Matthew Fraley-Nowacek is the general manager at Cypress Street Station. He and Cypress Street’s owners Amanda and Terry O’Connor discussed options with their head chef. “It became an evaluation of are we going to do more damage to ourselves trying to stay open during this time period by becoming something that we’re not? Or do we shutter the doors for the time being and make the most of the time that we can while working on different projects and things like that?”
Nowacek says they do some carryout orders normally, but they didn’t feel comfortable losing control of what their customers would end up with at home.
“We are a scratch kitchen,” Nowacek says. “We make everything for you when you walk in the door. So putting a Bayou Florentine Pasta in a to-go box and hoping that 15 to 30 minutes when it arrives at their doorstep, we can’t stand by that product.”
Nowacek says it was a hard decision because following a dip in January, spring is usually a fairly busy season for their sector of the restaurant industry, with graduation gatherings, wedding rehearsal dinners. “We do a lot of celebrations, a lot of events. We do a lot of business with banking and different business industries where we cater to those things, even on the political side, that’s another part when we talk about busy season.”
And of course spring usually brings an uptick in tourism. Tourists are the target market for Glenn Dromgoole. “This time of year would be a fairly busy tourist season,” Dromgoole says. “We of course missed most of spring break. And April/May are pretty good tourist times for us.”
Dromgoole and his wife have owned Texas Star Trading Company for 15 years.
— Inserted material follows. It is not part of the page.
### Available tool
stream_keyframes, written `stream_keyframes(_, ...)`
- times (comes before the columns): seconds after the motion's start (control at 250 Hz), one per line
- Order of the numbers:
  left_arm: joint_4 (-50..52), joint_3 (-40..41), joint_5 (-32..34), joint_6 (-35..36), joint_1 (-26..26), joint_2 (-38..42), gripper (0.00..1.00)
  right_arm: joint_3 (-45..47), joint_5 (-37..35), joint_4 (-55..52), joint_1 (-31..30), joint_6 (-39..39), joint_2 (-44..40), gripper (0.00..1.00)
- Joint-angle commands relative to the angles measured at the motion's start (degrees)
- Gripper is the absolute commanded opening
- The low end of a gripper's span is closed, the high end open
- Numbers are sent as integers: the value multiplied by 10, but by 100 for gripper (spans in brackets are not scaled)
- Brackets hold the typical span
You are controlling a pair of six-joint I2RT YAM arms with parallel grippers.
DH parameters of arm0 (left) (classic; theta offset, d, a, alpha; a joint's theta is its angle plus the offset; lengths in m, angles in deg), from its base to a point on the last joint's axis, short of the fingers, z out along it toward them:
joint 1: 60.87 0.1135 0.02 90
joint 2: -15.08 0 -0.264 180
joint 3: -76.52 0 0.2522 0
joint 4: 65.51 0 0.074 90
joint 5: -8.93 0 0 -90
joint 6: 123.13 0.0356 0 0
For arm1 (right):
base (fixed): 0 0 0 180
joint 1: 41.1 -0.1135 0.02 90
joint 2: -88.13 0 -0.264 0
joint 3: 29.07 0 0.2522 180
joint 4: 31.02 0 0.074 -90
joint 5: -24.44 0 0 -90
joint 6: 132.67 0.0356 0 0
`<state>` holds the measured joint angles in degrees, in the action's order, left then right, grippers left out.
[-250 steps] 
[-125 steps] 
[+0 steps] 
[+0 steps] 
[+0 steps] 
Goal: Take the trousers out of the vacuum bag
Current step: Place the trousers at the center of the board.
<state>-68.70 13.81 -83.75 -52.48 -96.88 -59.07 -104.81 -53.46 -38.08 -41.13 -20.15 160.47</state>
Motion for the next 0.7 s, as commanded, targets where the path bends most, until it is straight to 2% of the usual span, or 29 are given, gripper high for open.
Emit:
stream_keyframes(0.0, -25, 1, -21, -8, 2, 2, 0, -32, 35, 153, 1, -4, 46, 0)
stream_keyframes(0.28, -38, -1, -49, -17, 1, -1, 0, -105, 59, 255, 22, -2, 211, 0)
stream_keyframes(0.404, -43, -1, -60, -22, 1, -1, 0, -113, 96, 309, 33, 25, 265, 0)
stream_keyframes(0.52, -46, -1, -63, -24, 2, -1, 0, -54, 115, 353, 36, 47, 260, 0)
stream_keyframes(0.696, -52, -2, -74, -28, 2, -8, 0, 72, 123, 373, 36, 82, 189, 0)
It’s a shop that relies on busy downtown sidewalks to bring in people who want to browse and pick up unique Abilene or Texas souvenirs. But it was the fact that so much of their clientele comes from other states that helped them make the difficult decision to close the doors instead of putting themselves and their two employees at risk. “We’re not as bad off as a lot of places. At least we have a website. And we’re getting some phone calls. We have some income and we kind of prepared for this, so we’re okay.”
Texas Star Trading Company, Cypress Street Station and Monks Coffee Shop all applied for Paycheck Protection Program loans. Tomorrow we’ll hear more about the steps these businesses are taking to keep their business afloat, and their employees on the rolls.
Editor's Note: Monks Coffee Shop is a supporter of KACU.